This past January, I took a last minute trip up to Banff with my buddy Mike Mezeul. And when I say “last minute,” I mean that he called me up saying he needed to get away and a couple days later we were on a plane to Calgary. After a couple days photographing the absolutely insane beauty of Banff, and a couple days photographing the ice bubbles at Abraham Lake, we decided to venture further north to the ice cave at the Athabasca Glacier in Jasper National Park.

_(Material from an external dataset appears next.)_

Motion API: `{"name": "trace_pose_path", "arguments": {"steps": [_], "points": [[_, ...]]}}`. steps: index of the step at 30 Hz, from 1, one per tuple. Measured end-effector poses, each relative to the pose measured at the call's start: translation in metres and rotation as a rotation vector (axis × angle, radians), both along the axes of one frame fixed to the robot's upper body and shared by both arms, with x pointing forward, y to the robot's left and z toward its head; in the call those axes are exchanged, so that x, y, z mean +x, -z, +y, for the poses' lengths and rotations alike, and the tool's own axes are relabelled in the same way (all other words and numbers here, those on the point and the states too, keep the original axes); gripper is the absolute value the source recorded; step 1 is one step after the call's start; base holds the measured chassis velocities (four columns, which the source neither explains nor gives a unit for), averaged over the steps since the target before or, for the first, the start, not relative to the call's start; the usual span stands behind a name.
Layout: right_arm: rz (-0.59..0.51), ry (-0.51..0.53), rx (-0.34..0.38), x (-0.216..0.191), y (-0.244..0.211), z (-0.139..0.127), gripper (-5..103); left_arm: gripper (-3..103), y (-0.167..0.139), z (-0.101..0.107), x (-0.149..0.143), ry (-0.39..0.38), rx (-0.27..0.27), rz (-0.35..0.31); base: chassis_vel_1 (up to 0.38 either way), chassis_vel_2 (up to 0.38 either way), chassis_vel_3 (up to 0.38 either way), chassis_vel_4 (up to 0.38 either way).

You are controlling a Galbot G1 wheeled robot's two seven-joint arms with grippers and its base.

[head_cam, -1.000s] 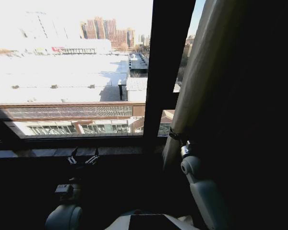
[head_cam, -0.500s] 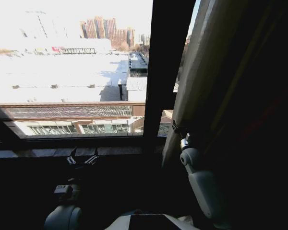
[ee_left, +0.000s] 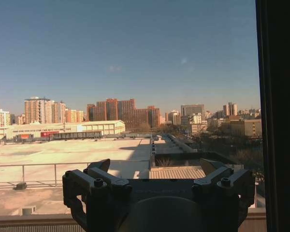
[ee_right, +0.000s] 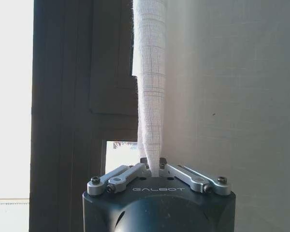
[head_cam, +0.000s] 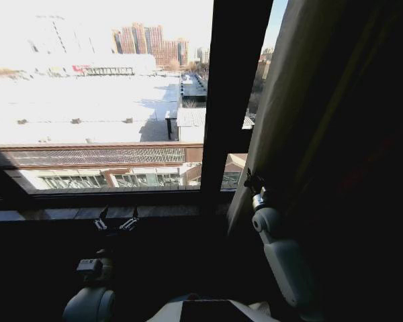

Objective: Open the curtains by pulling them apart, changing their state from closed to fully open.

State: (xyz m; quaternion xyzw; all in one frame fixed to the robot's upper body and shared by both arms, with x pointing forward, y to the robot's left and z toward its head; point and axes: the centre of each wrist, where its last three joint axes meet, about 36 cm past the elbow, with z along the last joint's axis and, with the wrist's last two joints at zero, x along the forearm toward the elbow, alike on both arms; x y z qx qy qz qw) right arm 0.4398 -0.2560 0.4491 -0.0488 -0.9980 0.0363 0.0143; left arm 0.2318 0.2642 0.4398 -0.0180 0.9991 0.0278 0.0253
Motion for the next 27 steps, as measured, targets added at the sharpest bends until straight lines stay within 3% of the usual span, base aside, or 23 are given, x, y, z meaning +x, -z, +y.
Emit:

To get to Abraham Lake and Jasper NP, you have to (or get to I should say) take the famous Icefields Parkway which is one of the most beautiful drives you’ll ever take (especially in the winter). The entire drive will leave you breathless. Icefields Parkway cuts straight through the Canadian Rockies, and venturing deep into this wilderness is a bit unnerving to say the least. The weather in Alberta is hard to predict, and winter storms can happen at any time. The problem with that is that if the roads get covered in a deep layer of snow, it could be 2-3 days before a snow plow gets that far north to clear the way. Jasper National Park is about 2.5 hours north of Banff but it’s more like 3.5 hours in the winter. Having this knowledge during that drive up to Jasper had us both on edge. We’d go 15-20 minutes without seeing a single car and when we did see one, we’d both let out a big sigh of relief.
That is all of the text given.